The Chrysalids by John Wyndham (1955) 187 p.
Of Wyndham’s four great novels, The Chrysalids is the one I remember the least, since I originally read an abridged version sometime in primary school. The novel takes place in a post-apocalyptic Labrador (a region of Canada), perhaps a few thousand years in the future, after what is clearly implied to have been a nuclear war. The people of Labrador are deeply religious, a defence mechanism developed against the heavy rate of radioactive mutations they suffer. Humans who are found to deviate in any way from the “norm” are either killed or harried out to the Fringes, where they eke out a miserable living at the edge of the radioactive wastelands.

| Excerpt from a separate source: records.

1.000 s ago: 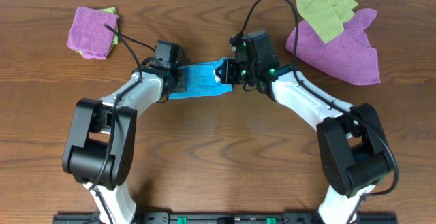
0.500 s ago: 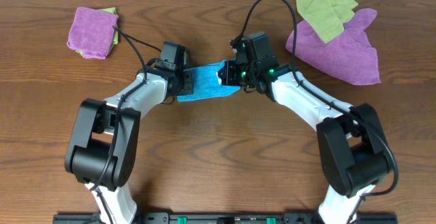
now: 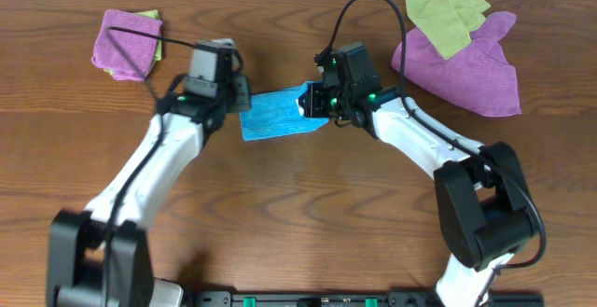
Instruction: Fold the cloth
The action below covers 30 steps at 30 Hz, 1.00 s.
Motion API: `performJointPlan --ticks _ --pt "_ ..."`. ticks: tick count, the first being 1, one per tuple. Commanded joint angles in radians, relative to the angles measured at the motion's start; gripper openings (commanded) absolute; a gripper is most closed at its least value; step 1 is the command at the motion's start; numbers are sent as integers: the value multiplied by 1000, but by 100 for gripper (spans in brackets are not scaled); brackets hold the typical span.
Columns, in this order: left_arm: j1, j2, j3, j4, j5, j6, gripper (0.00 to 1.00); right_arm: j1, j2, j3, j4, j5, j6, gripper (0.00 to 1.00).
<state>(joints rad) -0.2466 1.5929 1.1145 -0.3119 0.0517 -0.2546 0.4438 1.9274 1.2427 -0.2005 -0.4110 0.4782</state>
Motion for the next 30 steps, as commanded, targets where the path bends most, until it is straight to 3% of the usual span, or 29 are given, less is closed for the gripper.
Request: performJointPlan --ticks 1,4,12,30 --pt "25 -65 -5 -33 -81 15 6 24 -12 21 6 -15 -31 1" --pt "48 -120 -5 -76 -144 15 6 38 -12 21 18 -16 -37 1" --pt "161 -259 -5 -179 -95 15 6 84 -10 21 31 -11 -76 1" --pt "166 -269 -6 -238 -59 16 6 118 83 22 137 -34 -45 1"
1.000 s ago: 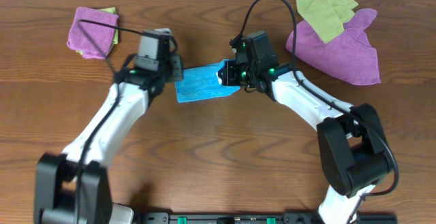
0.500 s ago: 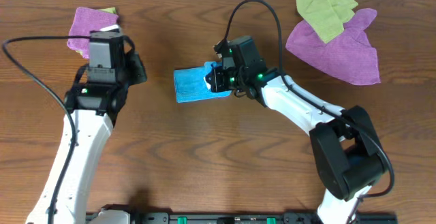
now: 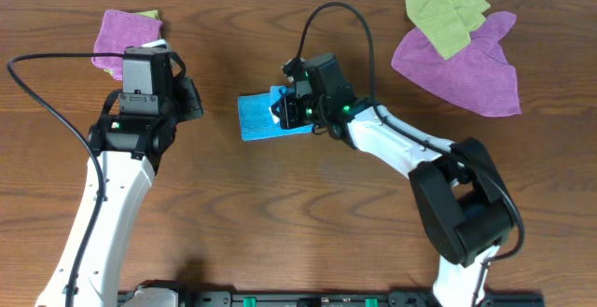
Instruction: Fold the cloth
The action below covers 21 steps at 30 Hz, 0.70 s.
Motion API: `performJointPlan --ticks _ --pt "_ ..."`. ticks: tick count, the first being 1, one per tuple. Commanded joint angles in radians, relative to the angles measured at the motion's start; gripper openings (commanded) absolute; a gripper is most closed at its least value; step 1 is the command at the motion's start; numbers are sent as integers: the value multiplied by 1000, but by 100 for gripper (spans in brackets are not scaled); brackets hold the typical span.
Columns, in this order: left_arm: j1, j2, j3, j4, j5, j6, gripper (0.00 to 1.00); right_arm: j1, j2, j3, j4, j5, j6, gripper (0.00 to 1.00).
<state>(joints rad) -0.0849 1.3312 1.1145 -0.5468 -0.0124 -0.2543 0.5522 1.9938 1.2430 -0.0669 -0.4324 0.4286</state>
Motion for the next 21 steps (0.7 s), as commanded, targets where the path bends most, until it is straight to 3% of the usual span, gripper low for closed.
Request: performJointPlan --ticks 1,21 --pt "5 -7 -6 -3 5 16 6 10 22 22 3 -13 4 1" --pt "5 -7 -6 -3 5 23 6 46 35 22 11 14 19 1"
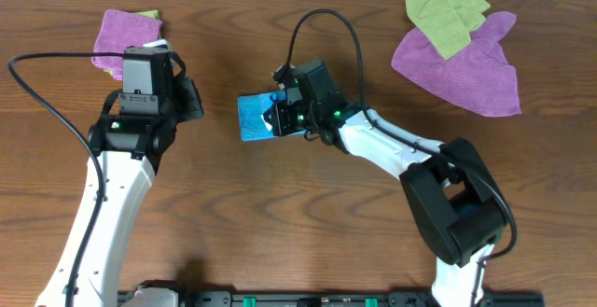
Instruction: Fold the cloth
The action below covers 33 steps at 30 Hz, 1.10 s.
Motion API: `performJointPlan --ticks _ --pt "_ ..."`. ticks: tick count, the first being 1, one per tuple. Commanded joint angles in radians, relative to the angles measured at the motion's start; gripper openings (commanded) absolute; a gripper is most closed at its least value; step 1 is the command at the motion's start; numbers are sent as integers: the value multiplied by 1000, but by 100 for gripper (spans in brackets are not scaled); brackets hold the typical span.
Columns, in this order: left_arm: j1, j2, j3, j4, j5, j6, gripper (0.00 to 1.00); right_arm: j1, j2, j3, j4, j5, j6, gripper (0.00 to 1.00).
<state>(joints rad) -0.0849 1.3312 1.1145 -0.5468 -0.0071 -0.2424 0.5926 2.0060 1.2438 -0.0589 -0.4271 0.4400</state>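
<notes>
The blue cloth (252, 118) lies in the middle of the wooden table (298, 214), doubled over into a small rectangle. My right gripper (273, 118) hangs over the cloth's right part and seems shut on the edge it carried across; the wrist hides its fingers. My left gripper (140, 55) is well to the left of the blue cloth, near the back left. It points at the folded purple cloth, and the wrist block covers its fingers.
A folded purple cloth (124, 38) with a yellow-green one under it sits at the back left. At the back right a loose purple cloth (466, 69) lies spread with a yellow-green cloth (446, 8) on top.
My right gripper has moved slightly further left over the blue cloth, and less of the cloth shows to its right. The left arm has not moved.
Both grippers first held the blue cloth stretched between them. Then the right gripper was further left with its end and the left arm was lifting away. Later the left gripper was back by the purple stack, and the right end now lies over the left half.
</notes>
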Motion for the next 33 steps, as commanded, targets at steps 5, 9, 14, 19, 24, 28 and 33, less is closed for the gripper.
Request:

The Chrysalids is a coming of age story about how the narrator, David – whose father is a priest ruling the local district with an iron fist – comes to realise that he is himself a mutant, with the ability to communicate telepathically with seven or eight other children in Labrador. The novel follows his slow realisation that if others were to ever discover their secret, they would be killed. Eventually they are discovered, and are forced to flee to the Fringes.
The novel largely deals with themes of intolerance, bigotry and xenophobia; the awful things people are capable of when frightened or brainwashed. But towards the end of the book, Wyndham’s more familiar theme of two intelligences pitted against each other comes into play. David and his fellow telepaths are more than just mutant deviations with an extra finger or hand, like the others exiled to the Fringes – they have an ability which makes them the next step in human evolution, and the people of Labrador are arguably justified in fearing them. (Incidentally, SFReviews.net is usually quite a good website, but I found it hilarious that an intelligent person capable of writing an articulate review like this could so badly miss the point of the book.)
The Chrysalids is often considered one of Wyndham’s best works, but of the Big Four, I think it’s probably my least favourite. Which isn’t to say that it’s not a great book – just that it falls short of The Day of the Triffids, The Kraken Wakes and The Midwich Cuckoos. It’s certainly a simple book, compared to his others, and a bit repetitive in parts. One of the more interesting sections involves David speaking to his Uncle Axel (Wyndham’s staple wise man, like Coker, Dr. Bocker or Zellaby) about his adventures as a sailor, and what lies in lands beyond Labrador. But The Chrysalids is largely an allegorical novel, dealing with the plight of David and his friends in a dangerous world. Unfortunately this is also a basic world, which means a lot of farms and Fringes, and not as many hints about the past or the rest of the world as I would have liked – as you find, for example, in Cloud Atlas, where the chapter “Sloosha’s Crossin” was partly inspired by The Chrysalids.
In any case, a good novel and an important part of 20th century science fiction.